--- PROVIDED DATA ---
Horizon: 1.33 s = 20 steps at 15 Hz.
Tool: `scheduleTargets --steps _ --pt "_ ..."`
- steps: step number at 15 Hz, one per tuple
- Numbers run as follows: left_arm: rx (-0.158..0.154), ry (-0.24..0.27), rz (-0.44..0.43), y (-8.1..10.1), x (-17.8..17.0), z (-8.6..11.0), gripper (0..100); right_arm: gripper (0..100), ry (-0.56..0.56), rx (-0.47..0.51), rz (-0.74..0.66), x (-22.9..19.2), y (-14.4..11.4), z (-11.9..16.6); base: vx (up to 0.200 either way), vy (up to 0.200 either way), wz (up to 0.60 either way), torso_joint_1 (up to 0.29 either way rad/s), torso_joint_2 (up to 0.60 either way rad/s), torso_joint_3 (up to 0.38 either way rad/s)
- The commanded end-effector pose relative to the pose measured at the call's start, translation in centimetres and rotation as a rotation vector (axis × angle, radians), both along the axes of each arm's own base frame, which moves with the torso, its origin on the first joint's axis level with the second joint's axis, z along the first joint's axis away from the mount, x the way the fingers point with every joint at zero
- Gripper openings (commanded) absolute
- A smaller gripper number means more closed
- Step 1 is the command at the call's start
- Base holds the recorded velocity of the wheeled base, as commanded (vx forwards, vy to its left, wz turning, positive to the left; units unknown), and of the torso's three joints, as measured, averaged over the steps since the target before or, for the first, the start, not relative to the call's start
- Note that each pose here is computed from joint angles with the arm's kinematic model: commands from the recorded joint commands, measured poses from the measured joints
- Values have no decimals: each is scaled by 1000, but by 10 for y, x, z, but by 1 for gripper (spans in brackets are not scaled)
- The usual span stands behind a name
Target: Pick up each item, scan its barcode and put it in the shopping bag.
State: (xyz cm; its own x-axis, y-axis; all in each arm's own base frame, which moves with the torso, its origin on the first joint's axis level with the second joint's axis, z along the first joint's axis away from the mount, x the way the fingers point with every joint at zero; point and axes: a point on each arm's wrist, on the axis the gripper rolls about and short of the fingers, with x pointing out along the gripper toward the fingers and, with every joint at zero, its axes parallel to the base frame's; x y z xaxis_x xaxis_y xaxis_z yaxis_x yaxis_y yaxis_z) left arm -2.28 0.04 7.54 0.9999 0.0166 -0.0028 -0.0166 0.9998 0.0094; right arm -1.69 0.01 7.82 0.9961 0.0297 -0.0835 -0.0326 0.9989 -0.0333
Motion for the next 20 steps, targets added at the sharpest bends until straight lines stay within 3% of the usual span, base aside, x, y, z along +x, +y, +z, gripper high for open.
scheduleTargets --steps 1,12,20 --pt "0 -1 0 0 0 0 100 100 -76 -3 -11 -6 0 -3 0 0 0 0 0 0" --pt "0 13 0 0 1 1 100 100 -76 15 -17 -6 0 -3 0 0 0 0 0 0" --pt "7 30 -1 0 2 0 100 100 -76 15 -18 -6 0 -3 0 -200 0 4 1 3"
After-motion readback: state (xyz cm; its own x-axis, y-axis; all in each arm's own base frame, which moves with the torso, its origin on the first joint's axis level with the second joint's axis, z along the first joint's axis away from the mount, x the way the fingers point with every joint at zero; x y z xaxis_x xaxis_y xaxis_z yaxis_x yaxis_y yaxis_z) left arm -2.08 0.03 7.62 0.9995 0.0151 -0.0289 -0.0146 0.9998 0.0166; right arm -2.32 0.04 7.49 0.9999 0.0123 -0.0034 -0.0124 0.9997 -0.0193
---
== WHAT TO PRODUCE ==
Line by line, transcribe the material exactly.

== REPLY ==
Horizon: 1.33 s = 20 steps at 15 Hz.
Tool: `scheduleTargets --steps _ --pt "_ ..."`
- steps: step number at 15 Hz, one per tuple
- Numbers run as follows: left_arm: rx (-0.158..0.154), ry (-0.24..0.27), rz (-0.44..0.43), y (-8.1..10.1), x (-17.8..17.0), z (-8.6..11.0), gripper (0..100); right_arm: gripper (0..100), ry (-0.56..0.56), rx (-0.47..0.51), rz (-0.74..0.66), x (-22.9..19.2), y (-14.4..11.4), z (-11.9..16.6); base: vx (up to 0.200 either way), vy (up to 0.200 either way), wz (up to 0.60 either way), torso_joint_1 (up to 0.29 either way rad/s), torso_joint_2 (up to 0.60 either way rad/s), torso_joint_3 (up to 0.38 either way rad/s)
- The commanded end-effector pose relative to the pose measured at the call's start, translation in centimetres and rotation as a rotation vector (axis × angle, radians), both along the axes of each arm's own base frame, which moves with the torso, its origin on the first joint's axis level with the second joint's axis, z along the first joint's axis away from the mount, x the way the fingers point with every joint at zero
- Gripper openings (commanded) absolute
- A smaller gripper number means more closed
- Step 1 is the command at the call's start
- Base holds the recorded velocity of the wheeled base, as commanded (vx forwards, vy to its left, wz turning, positive to the left; units unknown), and of the torso's three joints, as measured, averaged over the steps since the target before or, for the first, the start, not relative to the call's start
- Note that each pose here is computed from joint angles with the arm's kinematic model: commands from the recorded joint commands, measured poses from the measured joints
- Values have no decimals: each is scaled by 1000, but by 10 for y, x, z, but by 1 for gripper (spans in brackets are not scaled)
- The usual span stands behind a name
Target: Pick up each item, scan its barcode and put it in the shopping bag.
State: (xyz cm; its own x-axis, y-axis; all in each arm's own base frame, which moves with the torso, its origin on the first joint's axis level with the second joint's axis, z along the first joint's axis away from the mount, x the way the fingers point with every joint at zero; point and axes: a point on each arm's wrist, on the axis the gripper rolls about and short of the fingers, with x pointing out along the gripper toward the fingers and, with every joint at zero, its axes parallel to the base frame's; x y z xaxis_x xaxis_y xaxis_z yaxis_x yaxis_y yaxis_z) left arm -2.28 0.04 7.54 0.9999 0.0166 -0.0028 -0.0166 0.9998 0.0094; right arm -1.69 0.01 7.82 0.9961 0.0297 -0.0835 -0.0326 0.9989 -0.0333
Motion for the next 20 steps, targets added at the sharpest bends until straight lines stay within 3% of the usual span, base aside, x, y, z along +x, +y, +z, gripper high for open.
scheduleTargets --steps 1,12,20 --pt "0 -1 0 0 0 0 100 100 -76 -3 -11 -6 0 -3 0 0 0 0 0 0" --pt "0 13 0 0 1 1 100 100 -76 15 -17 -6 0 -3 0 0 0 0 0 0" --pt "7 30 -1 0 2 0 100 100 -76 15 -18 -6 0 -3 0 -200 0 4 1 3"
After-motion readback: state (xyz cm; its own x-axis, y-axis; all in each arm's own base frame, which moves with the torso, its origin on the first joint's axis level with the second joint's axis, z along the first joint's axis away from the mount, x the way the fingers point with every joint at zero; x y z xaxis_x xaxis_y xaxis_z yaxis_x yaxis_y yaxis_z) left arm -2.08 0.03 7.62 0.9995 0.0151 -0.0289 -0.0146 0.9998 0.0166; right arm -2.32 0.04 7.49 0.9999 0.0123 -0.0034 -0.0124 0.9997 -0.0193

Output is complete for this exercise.